▸ Action item
The lines to be extracted run from the start of the listing through the line containing "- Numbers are"; copy them exactly and nothing else.

<<<<

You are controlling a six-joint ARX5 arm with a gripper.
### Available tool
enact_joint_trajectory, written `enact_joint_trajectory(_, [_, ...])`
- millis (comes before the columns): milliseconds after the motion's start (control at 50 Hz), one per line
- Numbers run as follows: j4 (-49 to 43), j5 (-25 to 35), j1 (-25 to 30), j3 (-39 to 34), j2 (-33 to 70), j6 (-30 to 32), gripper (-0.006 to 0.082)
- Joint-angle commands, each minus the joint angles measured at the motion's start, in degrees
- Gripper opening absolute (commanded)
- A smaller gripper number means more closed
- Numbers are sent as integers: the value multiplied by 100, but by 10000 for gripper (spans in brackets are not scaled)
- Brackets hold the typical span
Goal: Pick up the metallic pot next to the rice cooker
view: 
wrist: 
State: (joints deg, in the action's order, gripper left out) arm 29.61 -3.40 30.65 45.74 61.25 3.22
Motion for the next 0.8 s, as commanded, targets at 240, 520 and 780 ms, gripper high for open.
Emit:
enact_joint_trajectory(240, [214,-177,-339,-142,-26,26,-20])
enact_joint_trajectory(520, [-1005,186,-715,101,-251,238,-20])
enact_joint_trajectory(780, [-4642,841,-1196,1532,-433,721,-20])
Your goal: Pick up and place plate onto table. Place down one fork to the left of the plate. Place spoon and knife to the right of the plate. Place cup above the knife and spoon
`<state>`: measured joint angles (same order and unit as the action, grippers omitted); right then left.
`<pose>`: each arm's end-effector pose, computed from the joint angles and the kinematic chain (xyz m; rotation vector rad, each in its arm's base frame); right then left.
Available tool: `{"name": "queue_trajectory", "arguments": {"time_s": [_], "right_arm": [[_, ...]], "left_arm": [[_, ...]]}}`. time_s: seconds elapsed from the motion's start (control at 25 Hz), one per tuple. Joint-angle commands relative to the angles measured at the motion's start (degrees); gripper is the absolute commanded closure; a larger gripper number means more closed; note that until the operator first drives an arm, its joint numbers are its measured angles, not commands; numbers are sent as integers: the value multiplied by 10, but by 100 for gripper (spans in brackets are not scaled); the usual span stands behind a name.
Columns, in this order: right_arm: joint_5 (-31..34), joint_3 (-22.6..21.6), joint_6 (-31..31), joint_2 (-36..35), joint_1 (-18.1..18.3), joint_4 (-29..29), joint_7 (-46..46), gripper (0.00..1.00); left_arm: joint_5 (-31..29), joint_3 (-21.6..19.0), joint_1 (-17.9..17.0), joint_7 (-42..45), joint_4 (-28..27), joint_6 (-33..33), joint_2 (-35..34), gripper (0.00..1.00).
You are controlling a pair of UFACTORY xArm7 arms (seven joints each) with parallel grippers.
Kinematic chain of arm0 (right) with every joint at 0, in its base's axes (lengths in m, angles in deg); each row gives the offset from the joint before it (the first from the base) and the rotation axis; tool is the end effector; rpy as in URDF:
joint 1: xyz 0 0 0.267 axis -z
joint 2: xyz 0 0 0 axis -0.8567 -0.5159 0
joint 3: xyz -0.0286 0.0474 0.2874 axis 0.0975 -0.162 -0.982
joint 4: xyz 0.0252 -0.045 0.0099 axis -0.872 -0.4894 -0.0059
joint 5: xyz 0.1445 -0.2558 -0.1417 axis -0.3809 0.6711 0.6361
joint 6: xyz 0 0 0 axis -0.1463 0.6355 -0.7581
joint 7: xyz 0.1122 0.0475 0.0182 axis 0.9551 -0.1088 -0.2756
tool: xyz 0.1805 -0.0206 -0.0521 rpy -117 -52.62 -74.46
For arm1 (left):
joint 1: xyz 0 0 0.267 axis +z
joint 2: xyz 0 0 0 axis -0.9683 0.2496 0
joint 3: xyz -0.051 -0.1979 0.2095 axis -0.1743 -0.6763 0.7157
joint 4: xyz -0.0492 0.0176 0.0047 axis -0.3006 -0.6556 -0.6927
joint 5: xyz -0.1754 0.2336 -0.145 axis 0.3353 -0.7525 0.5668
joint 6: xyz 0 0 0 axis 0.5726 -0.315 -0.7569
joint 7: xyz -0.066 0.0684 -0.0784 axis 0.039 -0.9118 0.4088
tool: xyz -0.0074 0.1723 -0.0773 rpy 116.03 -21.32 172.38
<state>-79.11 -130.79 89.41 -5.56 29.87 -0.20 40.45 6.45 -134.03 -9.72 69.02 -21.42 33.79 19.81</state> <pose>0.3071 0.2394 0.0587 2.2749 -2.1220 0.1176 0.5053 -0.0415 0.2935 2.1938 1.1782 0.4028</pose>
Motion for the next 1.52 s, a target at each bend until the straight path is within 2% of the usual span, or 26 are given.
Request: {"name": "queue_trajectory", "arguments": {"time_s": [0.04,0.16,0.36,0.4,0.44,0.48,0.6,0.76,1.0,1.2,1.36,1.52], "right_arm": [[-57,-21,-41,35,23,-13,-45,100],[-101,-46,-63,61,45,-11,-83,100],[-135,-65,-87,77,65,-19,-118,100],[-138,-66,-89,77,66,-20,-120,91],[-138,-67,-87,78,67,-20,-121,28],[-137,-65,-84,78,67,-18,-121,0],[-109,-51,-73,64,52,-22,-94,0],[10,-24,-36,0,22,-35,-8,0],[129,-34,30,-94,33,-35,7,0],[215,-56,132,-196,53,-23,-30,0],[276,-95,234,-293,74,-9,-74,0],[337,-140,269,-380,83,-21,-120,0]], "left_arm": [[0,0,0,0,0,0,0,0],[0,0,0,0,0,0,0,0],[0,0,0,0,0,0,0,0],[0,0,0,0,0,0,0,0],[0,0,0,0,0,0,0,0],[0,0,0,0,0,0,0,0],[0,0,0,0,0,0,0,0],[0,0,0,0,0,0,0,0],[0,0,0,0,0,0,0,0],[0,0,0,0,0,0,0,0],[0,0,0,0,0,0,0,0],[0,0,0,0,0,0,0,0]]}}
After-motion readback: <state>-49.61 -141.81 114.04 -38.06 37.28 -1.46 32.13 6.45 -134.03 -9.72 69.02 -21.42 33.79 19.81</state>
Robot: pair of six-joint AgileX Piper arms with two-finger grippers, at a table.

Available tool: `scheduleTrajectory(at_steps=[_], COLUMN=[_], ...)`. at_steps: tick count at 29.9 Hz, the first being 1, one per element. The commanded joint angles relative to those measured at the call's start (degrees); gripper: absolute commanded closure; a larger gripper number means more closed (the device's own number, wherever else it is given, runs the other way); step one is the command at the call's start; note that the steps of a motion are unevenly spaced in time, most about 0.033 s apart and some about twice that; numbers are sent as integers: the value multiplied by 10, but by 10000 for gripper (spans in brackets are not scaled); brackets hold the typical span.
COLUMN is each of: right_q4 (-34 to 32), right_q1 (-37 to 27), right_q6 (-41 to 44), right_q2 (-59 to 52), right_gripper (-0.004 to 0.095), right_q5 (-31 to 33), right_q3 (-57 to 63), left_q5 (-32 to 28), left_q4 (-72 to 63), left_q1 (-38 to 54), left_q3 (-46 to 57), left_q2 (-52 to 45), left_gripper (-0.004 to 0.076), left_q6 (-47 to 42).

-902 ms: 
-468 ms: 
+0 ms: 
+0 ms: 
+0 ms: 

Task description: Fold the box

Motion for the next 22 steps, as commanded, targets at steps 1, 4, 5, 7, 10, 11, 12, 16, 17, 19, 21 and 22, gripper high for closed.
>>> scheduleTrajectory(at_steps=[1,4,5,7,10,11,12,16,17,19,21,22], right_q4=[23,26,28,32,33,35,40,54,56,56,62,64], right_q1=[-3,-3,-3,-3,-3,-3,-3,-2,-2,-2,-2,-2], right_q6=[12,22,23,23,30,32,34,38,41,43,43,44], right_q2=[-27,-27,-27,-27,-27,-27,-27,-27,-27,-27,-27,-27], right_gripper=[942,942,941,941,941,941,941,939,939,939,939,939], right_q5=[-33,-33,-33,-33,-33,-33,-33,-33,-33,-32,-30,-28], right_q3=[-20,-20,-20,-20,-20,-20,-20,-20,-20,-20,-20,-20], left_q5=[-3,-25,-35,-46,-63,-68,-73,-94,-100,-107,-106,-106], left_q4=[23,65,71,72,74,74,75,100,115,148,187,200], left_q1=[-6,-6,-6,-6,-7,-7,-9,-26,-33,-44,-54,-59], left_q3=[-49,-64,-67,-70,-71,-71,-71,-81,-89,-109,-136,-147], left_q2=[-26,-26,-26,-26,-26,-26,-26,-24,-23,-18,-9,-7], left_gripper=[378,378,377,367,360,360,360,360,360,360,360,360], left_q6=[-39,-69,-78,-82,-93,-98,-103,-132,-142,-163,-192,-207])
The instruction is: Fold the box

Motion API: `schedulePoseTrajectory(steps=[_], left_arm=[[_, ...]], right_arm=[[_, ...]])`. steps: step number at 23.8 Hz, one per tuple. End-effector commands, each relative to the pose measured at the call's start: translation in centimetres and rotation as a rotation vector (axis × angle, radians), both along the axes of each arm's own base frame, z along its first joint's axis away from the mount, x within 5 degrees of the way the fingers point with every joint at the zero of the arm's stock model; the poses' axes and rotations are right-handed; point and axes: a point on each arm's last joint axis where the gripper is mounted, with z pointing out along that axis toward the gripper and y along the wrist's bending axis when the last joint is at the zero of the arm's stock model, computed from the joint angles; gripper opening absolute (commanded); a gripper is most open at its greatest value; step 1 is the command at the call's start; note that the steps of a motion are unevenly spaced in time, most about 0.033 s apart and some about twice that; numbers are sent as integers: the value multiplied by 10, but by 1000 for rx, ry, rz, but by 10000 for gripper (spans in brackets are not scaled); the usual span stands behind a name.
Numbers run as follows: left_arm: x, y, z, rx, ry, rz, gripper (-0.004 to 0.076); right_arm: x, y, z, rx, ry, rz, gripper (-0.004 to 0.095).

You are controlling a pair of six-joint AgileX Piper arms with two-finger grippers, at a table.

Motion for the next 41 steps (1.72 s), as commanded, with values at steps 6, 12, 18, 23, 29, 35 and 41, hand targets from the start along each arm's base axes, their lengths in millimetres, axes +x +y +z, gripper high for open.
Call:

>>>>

▸ Result
You are controlling a six-joint ARX5 arm with a gripper.
### Available tool
enact_joint_trajectory, written `enact_joint_trajectory(_, [_, ...])`
- millis (comes before the columns): milliseconds after the motion's start (control at 50 Hz), one per line
- Numbers run as follows: j4 (-49 to 43), j5 (-25 to 35), j1 (-25 to 30), j3 (-39 to 34), j2 (-33 to 70), j6 (-30 to 32), gripper (-0.006 to 0.082)
- Joint-angle commands, each minus the joint angles measured at the motion's start, in degrees
- Gripper opening absolute (commanded)
- A smaller gripper number means more closed
- Numbers are sent as integers: the value multiplied by 100, but by 10000 for gripper (spans in brackets are not scaled)

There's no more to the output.